Copy exactly the lines of the records below, and only those lines, beginning with the line that contains "Please segment the magenta" and ending with the line that contains "Please segment the right robot".

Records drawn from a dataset
▽

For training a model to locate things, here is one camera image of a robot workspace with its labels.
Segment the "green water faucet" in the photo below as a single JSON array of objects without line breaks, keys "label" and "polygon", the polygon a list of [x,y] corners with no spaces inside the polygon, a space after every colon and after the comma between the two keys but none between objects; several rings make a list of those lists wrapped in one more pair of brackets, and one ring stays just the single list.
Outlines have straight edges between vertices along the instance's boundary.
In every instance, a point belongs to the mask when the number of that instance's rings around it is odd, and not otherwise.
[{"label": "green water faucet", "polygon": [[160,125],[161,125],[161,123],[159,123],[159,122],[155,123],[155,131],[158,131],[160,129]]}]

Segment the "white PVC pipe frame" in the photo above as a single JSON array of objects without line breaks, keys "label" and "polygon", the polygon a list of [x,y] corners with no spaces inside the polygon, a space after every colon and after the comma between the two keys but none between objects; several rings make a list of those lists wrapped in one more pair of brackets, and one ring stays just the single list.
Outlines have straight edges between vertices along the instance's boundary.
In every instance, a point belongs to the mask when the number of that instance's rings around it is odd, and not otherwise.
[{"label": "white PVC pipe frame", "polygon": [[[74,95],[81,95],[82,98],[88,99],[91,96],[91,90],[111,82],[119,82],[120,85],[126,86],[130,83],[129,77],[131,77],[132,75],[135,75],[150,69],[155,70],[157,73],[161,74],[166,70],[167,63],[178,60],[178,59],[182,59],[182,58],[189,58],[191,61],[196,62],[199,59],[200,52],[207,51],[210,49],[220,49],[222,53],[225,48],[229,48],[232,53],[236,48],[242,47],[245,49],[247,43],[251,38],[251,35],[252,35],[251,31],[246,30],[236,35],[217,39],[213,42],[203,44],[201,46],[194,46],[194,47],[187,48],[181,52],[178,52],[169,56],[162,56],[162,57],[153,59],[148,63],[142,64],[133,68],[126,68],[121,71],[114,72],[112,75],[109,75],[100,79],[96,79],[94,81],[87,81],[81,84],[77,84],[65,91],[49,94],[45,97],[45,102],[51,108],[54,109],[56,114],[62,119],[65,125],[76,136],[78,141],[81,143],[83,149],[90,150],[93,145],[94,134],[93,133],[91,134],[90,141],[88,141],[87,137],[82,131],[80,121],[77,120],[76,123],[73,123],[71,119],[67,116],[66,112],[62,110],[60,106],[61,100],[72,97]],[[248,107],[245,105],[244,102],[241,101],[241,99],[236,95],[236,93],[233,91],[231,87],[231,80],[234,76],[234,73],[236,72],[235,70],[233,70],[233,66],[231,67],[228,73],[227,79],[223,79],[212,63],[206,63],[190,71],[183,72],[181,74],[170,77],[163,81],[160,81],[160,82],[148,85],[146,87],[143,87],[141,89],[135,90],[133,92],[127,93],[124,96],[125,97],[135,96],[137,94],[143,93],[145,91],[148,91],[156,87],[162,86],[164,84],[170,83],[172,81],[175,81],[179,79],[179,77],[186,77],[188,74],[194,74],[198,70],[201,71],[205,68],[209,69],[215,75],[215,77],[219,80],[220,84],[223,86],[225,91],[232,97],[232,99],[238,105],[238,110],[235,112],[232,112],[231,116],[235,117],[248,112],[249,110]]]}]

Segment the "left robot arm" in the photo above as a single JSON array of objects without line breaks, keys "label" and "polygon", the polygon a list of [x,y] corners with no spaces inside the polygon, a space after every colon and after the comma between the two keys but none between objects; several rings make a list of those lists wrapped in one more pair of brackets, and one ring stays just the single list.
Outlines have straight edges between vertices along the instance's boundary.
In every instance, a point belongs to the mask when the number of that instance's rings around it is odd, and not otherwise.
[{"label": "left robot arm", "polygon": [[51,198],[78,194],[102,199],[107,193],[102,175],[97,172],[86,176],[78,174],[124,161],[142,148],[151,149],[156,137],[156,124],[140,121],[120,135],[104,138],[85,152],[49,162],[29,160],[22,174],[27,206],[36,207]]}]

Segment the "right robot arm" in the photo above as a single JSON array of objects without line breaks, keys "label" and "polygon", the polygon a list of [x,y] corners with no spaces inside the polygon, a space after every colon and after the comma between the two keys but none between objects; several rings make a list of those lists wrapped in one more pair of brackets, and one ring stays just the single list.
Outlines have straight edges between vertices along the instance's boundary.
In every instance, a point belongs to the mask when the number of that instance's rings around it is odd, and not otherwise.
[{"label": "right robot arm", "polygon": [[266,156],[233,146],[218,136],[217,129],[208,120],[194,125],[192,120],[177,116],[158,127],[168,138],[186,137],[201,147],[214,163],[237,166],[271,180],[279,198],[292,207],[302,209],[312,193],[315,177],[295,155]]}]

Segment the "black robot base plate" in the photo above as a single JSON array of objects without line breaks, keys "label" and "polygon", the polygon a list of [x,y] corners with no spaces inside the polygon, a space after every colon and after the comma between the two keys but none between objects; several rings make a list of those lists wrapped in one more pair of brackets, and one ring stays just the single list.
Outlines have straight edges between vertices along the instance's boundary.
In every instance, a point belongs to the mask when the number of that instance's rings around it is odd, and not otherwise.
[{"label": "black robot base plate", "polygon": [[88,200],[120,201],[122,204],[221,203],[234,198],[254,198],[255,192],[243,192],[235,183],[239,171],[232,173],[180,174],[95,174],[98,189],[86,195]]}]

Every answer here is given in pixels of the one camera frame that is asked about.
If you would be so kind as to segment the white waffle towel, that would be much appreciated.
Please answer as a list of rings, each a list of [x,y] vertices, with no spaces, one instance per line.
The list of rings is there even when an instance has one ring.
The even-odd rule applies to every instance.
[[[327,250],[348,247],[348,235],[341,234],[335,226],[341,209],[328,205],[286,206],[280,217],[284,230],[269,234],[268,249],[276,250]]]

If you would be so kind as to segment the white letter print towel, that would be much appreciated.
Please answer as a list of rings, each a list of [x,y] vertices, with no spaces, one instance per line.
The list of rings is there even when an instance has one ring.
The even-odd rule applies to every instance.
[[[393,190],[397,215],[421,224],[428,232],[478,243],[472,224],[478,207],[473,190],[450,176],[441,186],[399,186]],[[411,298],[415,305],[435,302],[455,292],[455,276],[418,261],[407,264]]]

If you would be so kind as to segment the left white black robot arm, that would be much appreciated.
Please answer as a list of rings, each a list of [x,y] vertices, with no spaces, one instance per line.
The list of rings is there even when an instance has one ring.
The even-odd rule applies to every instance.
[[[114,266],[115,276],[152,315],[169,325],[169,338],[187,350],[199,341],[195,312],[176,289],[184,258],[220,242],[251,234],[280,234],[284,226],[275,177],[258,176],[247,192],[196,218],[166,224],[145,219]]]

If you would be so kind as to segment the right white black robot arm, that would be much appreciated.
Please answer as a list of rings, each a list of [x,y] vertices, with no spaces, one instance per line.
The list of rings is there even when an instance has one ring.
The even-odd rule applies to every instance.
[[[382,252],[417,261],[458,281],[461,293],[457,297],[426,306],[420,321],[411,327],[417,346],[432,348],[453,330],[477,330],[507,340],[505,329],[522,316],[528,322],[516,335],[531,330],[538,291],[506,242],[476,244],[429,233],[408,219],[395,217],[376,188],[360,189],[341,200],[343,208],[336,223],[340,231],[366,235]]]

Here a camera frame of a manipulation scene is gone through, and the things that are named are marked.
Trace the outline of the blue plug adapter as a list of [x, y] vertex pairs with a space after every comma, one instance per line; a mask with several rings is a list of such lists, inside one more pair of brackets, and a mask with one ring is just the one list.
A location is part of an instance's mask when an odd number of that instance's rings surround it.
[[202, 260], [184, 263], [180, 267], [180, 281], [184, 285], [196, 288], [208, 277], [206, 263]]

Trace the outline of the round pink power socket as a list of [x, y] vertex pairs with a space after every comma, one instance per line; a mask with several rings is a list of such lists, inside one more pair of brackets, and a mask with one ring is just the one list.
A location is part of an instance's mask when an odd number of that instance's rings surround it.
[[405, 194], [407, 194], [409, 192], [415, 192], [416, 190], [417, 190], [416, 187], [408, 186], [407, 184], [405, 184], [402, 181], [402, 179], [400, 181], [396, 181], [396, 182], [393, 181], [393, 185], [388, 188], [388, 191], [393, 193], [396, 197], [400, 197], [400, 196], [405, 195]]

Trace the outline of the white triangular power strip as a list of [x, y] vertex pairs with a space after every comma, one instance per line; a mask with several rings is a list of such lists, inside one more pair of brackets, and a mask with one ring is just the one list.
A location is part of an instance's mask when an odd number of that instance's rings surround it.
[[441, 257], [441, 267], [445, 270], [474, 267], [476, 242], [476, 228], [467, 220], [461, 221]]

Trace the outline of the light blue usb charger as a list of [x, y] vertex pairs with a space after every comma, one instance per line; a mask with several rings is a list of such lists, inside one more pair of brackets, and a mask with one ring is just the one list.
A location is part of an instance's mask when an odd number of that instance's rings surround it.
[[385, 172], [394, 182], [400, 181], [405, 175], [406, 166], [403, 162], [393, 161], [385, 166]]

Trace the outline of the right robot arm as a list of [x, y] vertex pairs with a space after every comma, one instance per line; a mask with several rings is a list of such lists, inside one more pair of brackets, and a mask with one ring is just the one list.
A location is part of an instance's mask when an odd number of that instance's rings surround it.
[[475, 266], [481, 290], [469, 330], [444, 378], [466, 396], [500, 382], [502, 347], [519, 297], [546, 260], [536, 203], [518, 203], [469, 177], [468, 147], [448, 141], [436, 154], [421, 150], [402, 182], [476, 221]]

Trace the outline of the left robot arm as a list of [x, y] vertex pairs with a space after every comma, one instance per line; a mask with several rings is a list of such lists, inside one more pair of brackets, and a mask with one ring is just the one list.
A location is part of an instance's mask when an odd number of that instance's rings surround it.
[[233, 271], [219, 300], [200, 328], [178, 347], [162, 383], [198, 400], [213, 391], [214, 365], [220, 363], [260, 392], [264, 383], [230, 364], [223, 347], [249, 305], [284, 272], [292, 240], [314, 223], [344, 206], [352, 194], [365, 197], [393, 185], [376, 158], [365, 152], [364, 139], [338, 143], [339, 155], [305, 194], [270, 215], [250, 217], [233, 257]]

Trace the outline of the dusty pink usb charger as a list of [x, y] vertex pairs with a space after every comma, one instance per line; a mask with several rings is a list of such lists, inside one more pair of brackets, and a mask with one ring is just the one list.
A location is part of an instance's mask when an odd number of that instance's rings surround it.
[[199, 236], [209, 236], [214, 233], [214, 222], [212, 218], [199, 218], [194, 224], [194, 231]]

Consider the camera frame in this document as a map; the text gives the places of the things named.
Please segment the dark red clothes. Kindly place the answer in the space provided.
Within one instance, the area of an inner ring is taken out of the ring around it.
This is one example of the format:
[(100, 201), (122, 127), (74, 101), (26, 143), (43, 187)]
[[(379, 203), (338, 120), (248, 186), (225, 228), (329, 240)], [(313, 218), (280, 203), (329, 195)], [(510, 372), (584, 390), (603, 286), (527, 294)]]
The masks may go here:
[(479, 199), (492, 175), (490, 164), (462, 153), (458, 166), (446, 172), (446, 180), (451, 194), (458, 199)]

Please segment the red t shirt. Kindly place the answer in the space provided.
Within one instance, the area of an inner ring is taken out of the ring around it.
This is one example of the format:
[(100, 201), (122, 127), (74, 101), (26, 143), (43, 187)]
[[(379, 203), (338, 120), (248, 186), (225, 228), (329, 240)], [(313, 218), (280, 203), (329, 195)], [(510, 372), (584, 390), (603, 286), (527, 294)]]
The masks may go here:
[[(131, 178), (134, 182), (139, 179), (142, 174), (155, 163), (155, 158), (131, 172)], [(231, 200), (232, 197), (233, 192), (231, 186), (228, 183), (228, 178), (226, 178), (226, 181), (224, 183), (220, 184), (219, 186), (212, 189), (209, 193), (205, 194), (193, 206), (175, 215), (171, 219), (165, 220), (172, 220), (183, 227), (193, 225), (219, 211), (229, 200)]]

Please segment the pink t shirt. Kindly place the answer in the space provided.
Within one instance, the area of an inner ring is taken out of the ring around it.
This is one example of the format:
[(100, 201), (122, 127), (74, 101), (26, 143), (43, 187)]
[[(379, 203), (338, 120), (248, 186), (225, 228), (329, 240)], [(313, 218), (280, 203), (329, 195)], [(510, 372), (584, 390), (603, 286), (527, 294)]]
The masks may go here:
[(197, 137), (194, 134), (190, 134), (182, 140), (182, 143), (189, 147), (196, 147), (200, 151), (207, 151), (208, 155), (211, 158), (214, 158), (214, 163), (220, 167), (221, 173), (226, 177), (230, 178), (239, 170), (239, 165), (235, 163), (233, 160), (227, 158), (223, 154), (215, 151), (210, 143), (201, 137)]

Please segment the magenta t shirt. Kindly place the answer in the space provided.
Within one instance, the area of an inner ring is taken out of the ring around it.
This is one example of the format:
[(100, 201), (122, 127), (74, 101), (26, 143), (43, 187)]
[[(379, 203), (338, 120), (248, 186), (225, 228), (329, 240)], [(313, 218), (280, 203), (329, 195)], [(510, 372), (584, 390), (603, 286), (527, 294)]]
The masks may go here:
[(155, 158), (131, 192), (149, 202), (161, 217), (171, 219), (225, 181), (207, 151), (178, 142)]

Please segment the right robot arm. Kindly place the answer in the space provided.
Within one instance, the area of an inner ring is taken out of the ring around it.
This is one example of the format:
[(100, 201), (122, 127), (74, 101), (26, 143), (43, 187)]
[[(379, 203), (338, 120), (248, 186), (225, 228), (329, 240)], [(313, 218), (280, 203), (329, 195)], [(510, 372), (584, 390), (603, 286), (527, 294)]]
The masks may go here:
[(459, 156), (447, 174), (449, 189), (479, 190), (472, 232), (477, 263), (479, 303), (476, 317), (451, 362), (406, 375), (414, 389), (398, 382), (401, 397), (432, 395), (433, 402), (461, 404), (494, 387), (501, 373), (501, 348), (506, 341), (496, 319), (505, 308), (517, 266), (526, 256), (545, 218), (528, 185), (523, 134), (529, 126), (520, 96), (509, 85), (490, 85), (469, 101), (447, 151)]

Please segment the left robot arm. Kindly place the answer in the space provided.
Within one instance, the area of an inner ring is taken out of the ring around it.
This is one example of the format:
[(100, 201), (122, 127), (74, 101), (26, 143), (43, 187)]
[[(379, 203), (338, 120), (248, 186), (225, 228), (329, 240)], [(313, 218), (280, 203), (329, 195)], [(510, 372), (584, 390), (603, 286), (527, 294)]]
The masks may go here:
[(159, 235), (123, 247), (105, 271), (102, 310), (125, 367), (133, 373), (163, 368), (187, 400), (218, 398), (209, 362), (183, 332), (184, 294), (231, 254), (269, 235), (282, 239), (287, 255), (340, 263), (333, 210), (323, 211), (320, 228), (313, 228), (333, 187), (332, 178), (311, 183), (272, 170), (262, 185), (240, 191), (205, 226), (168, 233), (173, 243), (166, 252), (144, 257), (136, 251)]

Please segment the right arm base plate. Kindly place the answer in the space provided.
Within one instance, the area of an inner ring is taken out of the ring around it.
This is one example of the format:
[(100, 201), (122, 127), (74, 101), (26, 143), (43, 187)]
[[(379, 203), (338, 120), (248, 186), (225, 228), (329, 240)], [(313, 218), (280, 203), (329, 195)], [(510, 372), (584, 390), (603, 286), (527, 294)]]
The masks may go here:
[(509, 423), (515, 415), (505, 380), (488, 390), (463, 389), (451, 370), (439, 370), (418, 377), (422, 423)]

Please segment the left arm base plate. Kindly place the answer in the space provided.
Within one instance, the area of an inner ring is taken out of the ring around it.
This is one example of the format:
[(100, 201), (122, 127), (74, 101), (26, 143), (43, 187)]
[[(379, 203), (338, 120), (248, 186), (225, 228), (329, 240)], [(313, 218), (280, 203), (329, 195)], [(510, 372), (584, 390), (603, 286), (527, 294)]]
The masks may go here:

△

*SOLUTION*.
Please segment the magenta t shirt. Kindly place the answer in the space provided.
Within one instance, the area of an inner ring is taken out of the ring around it.
This is one example of the format:
[(100, 201), (122, 127), (74, 101), (26, 143), (43, 187)]
[[(379, 203), (338, 120), (248, 186), (225, 228), (329, 240)], [(313, 218), (280, 203), (329, 195)], [(510, 372), (584, 390), (603, 286), (527, 294)]]
The masks may go here:
[(155, 158), (131, 192), (149, 202), (161, 217), (171, 219), (225, 181), (207, 151), (178, 142)]

Please segment the right robot arm. Kindly place the answer in the space provided.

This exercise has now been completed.